There's a distinct possibility that we might need to empty out our retirement account to pay for Baby Tessy's medical bills.
God is in charge.
I'm applying for charity from two hospitals, so we might not need to zero out the IRA.
Yet, because God is in charge, not me--I need to be ready to make that sacrifice.
(It's not a lot of money, we're poor Carmelites. Our IRA is small. Compared to the gigantic hospital bills that Baby Tess incurred from a 26 day NICU stay, our co-payment portion is equal to a single day of her NICU room & board charges. Everything else is already paid for by our health insurance company)

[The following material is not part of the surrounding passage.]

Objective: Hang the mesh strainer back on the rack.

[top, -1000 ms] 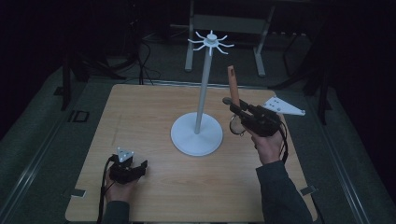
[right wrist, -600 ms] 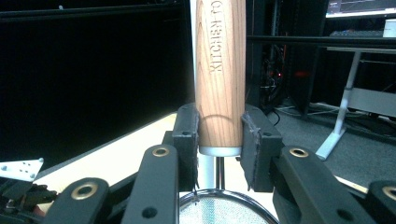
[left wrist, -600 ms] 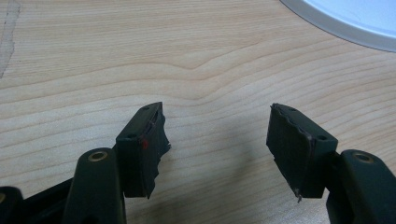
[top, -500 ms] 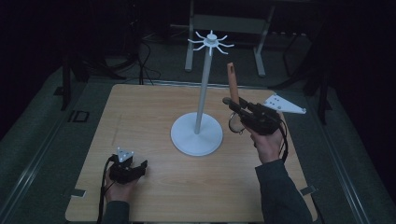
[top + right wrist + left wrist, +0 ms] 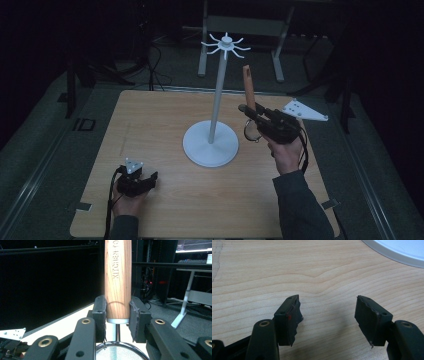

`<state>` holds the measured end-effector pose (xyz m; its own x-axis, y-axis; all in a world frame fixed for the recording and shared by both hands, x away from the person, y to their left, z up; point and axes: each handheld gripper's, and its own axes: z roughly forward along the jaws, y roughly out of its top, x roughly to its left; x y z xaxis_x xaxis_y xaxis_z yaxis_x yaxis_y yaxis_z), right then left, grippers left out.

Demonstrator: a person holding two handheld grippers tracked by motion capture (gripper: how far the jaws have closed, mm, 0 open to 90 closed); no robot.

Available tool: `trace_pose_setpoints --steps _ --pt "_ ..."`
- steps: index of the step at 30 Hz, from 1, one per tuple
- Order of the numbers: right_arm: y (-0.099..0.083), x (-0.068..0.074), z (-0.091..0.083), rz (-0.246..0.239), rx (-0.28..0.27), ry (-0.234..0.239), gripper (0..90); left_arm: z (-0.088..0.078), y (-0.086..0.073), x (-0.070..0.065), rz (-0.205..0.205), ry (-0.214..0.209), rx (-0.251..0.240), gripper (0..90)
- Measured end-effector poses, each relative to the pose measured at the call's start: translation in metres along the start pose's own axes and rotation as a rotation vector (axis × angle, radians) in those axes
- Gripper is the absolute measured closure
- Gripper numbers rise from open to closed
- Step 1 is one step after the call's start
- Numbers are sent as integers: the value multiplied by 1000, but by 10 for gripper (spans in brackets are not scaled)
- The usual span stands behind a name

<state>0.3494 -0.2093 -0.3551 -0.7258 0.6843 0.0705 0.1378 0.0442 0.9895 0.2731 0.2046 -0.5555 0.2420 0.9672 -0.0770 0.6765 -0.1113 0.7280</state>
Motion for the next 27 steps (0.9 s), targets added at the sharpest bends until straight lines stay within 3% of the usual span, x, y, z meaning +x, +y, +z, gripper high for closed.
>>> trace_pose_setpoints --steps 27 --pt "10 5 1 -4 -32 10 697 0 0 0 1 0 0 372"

The sacrifice of our IRA is painful because it represents a sacrifice of my dream of buying a house soon for our family.
For the past three years, we'd saved a tiny bit of Jon's paycheck in an IRA hoping to use the proceeds for a down-payment on a real house.
I've puttered through my life afraid and bitter for a week. "This is it! Apartment Living FOREVER!"
God loves me so much. This week he healed my heart through episodes of Reality Television. (Yeah, this is the productive way I've spent my time this week. Tessy has a cold. We've been stuck in my bed nursing CONSTANTLY. Instead of doing my prayers, I've been watching hours of old reality TV shows on Netflix. I love Jesus because He meets you where you are!)
I saw lots of families who had beautiful huge houses and were very unhappy.
I'll take my healed Tess, my large family, and my small apartment. I'll detach more from wealth and my selfish, tainted dream to become a more "normal" housewife--one who owns an actual house, on an actual block, with real neighbors next door. I'll trade it all for greater "freedom of the heart."